WHAT’S FOR DINNER?

This article was written by Autumn Edmiston for the September Issue of The North Hills Monthly Magazine www.northhillsmonthly.com and stresses the importance of family dinners.

WHAT’S FOR DINNER? Those words always seem to happen around the five to six o’clock dinner hour. Being the mother of two boys, it always amazed me how I could walk in the door, briefcase in hand and have them look at me with those “soulful eyes” and ask, “What’s for dinner – I’m starving”. Never mind that they had already been home for an hour and a half, eaten most of the snacks in the cupboard and somehow managed to also “heat up and eat the leftovers I was planning to have for dinner”.

“One of the simplest and most effective ways for parents to be engaged in their teens’ lives is by having frequent family dinners. America’s drug problem is not going to be solved in courtrooms or legislative hearing rooms by judges and politicians. It will be solved in living rooms and dining rooms and across kitchen tables – by parents and families”, says Joseph Califano Jr., Chairman and President of The National Center on Addiction and Substance Abuse at Columbia University (CASA). “

Family dinners represented the predictability of mealtime and the opportunity to catch up with how the day went. Saying the blessing before eating taught our children how to pray. Our boys were taught how to set the table, proper table manners – the right way to hold a fork, how to eat spaghetti, not to talk with your mouth full and how to listen when others were talking.

A Harvard study found “that children who ate family dinners more frequently had more healthy eating habits” overall, even when not at home. They also typically “consume more vegetables, fruit and juice, and less soda.”

I give John Fedko credit for this one….the good, the bad and the ugly. That phrase was used at our dinner table to give us all a snapshot of how each other’s day went. Although we are a family of four, it was not uncommon to have five, six or seven for dinner allowing my husband and I to “get to know their friends”. When friends were at dinner, they shared their day as well.
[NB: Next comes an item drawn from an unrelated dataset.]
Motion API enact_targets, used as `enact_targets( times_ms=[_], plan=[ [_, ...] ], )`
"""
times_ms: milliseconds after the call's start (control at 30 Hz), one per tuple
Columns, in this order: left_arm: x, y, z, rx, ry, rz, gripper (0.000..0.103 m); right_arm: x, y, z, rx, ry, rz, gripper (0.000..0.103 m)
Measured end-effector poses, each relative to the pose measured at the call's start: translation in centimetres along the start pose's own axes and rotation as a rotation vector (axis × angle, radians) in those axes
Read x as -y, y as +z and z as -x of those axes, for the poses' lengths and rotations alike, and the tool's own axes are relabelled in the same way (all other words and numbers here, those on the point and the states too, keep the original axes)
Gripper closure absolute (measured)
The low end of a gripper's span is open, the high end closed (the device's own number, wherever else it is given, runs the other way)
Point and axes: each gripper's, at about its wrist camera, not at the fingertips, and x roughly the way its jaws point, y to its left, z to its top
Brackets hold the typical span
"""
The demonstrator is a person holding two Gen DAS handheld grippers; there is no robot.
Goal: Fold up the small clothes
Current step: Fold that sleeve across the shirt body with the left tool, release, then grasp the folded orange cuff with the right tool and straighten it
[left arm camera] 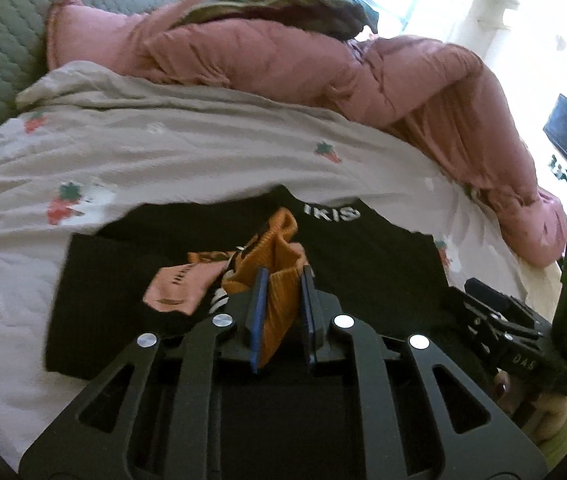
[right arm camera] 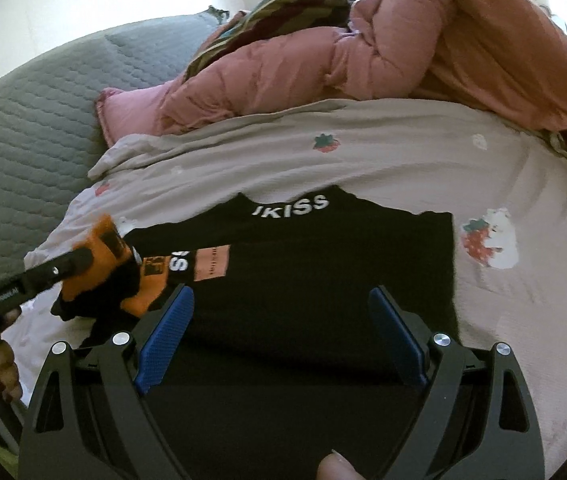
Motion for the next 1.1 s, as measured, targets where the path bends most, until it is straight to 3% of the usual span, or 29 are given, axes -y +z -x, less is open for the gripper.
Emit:
enact_targets(
  times_ms=[233,500,733,833,967,1000,1033,1100],
  plan=[
    [0.1,0.1,0.5,-0.002,-0.104,0.018,0.086,-0.3,-0.6,-0.4,-0.026,0.005,0.005,0.015],
    [-3.0,0.9,1.3,0.032,0.078,0.030,0.074,-4.6,-1.8,-1.8,-0.089,0.093,0.074,0.015],
    [-5.2,1.0,1.4,0.053,0.220,0.021,0.049,-9.2,-2.5,-4.4,-0.161,0.160,0.144,0.015],
    [-6.3,1.0,1.4,0.056,0.243,0.041,0.041,-10.4,-2.4,-5.8,-0.180,0.163,0.169,0.015],
    [-7.5,1.0,1.5,0.060,0.261,0.070,0.036,-11.1,-2.4,-8.3,-0.234,0.162,0.168,0.016],
    [-7.9,1.0,1.6,0.059,0.258,0.083,0.036,-11.2,-2.5,-8.8,-0.247,0.161,0.165,0.020],
    [-8.1,1.0,1.6,0.060,0.256,0.089,0.036,-11.4,-2.6,-9.3,-0.259,0.162,0.167,0.032],
    [-8.6,1.1,1.7,0.062,0.265,0.101,0.036,-11.7,-2.8,-9.9,-0.277,0.164,0.172,0.047]
  ],
)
It allowed us to understand if one of us had a particularly bad day, but the exercise made you think of something good that happened as well. But more importantly it created interaction, conversation and laughter.

As the kids grew older, like many families, we had our crazy times with sports, jobs, and school activities that pulled us in different directions many nights of the week. But, at least once or twice a week, I would tell everyone “we’re eating as a family at 6:00 and you need to be here”. “Recent studies from the CASA found that teens from families who eat dinner together were less likely to use illegal drugs, alcohol and cigarettes, while teenagers who rarely eat dinner with the parents were more likely to engage in these unhealthy activities.”

Now that the boys are grown and living on their own, my husband’s and my dinner time is a bit quieter. We still talk about our days, but look forward to times where we all are home gathered around the table to reconnect. When the boys come home, the refrigerator is full and overflowing, favorite foods to be served are requested, and love and laughter flow from our kitchen.

Because of a grassroots initiative launched by CASA in 2001, elected officials across the country proclaim September 27th as Family Day, a day to eat dinner with your children. What your kids want at the dinner table is YOU. Close your eyes and picture your family dinner….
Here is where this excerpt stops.